Im AMG GT C ist das Lenkrad serienmässig mit einem Kranz in Leder Nappa und Alcantara ausgestattet. Dazu gibt es in unserem Falle optionale Elemente in Carbon. Die Bedienung mit den integrierten Touch Control Buttons ist vorzüglich und wurde von uns schon mehrfach hochgelobt. So auch hier. Weiter gibt es den runden interaktiven Drehregler mit integriertem Display unterhalb der rechten Lenkradspeiche sowie zwei vertikal positionierten, farbigen Display-Tasten mit Schaltern unterhalb der linken Lenkradspeiche. Das kennen und mögen wir schon aus anderen AMG-Modellen.
In Sachen Assistenten trumpft der AMG GT C Roadster mit einer bunten Vielfalt. Von Toter-Winkel-Assistent, über Brems-Assistent, Spurhalte-Assistent, adaptiver Fernlicht-Assistent und schlussendlich auch den aktiven Abstands-Assistent «DISTRONIC».
Was bleibt also?
Dem AMG GT C fehlt eigentlich nur etwas: Er ist (noch) keine Ikone wie der Hauptkonkurrent 911. Dafür ist er rabattbereinigt aber wohl ein gutes Stück günstiger als ein 992 Turbo Cabrio. Der GT C punktet dazu mit reinem Heckantrieb und seiner Mischung aus Achtzylinder-Spektakel, einem Hauch Muscle-Car und als High-Performance-Luxuscruiser. Mit dem Komfortmodus lässt es sich gut im Alltag leben, die Assistenten helfen dabei und Passanten sehen auf den ersten Blick «nur einen Mercedes» und halt eben keinen Ferrari, Aston Martin oder Porsche 911 Turbo. Understatement auf einem sehr hohen Level.
Preis & Verbrauch
Der Verbrauch lag im Schnitt bei 13,2 Liter pro 100 km. Der Testwagen, der von Mercedes-Benz Schweiz zur Verfügung gestellt wurde, war in der Farbe Magnetitschwarz lackiert und lag preislich bei CHF 251’463.-. Die Konfiguration für den Mercedes-AMG GT C Roadster startet bei CHF 208’700.-.

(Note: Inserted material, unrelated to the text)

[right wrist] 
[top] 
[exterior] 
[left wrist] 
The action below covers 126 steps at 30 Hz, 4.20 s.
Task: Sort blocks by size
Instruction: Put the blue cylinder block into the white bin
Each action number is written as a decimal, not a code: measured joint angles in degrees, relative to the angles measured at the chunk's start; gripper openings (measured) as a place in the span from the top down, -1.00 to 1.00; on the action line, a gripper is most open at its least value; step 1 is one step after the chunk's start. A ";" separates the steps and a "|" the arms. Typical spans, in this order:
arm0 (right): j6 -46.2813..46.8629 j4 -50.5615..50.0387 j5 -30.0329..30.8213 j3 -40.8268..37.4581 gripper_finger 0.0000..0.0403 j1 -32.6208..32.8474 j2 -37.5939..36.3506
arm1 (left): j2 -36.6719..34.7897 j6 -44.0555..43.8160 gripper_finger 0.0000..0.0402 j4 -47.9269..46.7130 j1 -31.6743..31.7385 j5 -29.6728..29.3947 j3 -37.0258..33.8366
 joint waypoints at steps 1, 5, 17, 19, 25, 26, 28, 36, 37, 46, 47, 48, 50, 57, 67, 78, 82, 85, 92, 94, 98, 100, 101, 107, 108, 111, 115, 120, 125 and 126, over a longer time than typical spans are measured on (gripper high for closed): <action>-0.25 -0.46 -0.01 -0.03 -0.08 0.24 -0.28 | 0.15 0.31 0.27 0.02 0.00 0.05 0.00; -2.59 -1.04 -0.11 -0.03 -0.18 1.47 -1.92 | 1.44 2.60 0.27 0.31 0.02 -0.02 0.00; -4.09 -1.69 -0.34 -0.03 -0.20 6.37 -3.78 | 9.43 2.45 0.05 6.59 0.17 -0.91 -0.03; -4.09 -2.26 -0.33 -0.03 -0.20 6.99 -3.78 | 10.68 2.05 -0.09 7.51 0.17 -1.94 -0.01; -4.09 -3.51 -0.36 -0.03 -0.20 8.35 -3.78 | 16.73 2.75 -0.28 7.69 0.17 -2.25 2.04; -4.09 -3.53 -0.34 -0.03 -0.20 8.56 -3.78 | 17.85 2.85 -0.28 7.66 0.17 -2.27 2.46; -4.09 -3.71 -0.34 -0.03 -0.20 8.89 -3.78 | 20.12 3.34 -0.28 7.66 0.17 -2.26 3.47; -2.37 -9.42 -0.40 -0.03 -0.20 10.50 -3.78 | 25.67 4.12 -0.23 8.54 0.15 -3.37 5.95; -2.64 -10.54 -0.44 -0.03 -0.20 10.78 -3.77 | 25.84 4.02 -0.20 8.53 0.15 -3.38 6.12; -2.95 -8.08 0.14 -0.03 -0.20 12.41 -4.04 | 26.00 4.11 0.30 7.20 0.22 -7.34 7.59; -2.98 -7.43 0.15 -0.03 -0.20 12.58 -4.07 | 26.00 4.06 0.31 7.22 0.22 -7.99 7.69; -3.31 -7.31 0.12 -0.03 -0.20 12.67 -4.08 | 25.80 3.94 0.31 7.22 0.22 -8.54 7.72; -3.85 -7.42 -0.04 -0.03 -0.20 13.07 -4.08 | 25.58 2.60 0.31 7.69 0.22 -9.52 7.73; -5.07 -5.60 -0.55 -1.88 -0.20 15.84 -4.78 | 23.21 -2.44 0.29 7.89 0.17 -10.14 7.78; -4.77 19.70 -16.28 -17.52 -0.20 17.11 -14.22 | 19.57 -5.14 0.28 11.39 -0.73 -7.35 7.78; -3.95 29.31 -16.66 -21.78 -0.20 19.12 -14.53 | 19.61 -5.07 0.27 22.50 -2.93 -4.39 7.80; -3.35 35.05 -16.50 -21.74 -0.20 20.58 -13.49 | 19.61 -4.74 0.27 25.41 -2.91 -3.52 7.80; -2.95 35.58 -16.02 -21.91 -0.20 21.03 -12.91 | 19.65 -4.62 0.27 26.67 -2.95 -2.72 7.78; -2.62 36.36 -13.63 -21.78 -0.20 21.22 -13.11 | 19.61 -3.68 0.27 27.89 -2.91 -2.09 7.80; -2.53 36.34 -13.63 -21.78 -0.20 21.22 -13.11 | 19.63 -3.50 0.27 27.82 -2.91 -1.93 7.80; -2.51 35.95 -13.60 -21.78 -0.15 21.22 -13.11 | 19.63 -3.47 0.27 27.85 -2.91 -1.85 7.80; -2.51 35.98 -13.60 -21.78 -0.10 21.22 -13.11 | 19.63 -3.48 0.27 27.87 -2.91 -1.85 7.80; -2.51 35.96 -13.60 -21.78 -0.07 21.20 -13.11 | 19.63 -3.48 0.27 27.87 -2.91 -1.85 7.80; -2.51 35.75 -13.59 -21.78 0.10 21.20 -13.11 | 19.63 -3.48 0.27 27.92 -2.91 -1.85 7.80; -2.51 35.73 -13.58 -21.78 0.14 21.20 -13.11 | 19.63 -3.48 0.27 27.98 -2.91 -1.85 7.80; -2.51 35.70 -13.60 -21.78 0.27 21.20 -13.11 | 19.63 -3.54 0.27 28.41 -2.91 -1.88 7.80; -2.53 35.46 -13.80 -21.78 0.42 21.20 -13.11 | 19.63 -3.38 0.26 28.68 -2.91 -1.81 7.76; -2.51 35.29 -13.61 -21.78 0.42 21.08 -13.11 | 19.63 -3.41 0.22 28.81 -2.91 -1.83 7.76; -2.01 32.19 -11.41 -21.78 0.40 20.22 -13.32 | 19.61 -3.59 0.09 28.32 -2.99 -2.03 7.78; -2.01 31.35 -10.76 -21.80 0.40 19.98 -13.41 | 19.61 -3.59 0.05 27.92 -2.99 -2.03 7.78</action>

Der OneMoreLap-Konfigurationstipp zur Optik:
Hightechsilver Metallic, 48,3 cm (19″) / 50,8 cm (20″) AMG Schmiederäder im Kreuzspeichen-Design, Stoffverdeck schwarz, AMG Carbon-Paket Exterieur, Windschott, AMG Performance Lenkrad in Carbon / Mikrofaser DINAMICA
Mehr Impressionen:
Lieber Andreas
Was für ein fantastisches Review von einem tollen Fahrzeug. Wünsche dir einen guten Start ins 2021 und freue mich auf weitere OneMoreLap Erlebnisse über die du schreiben kannst.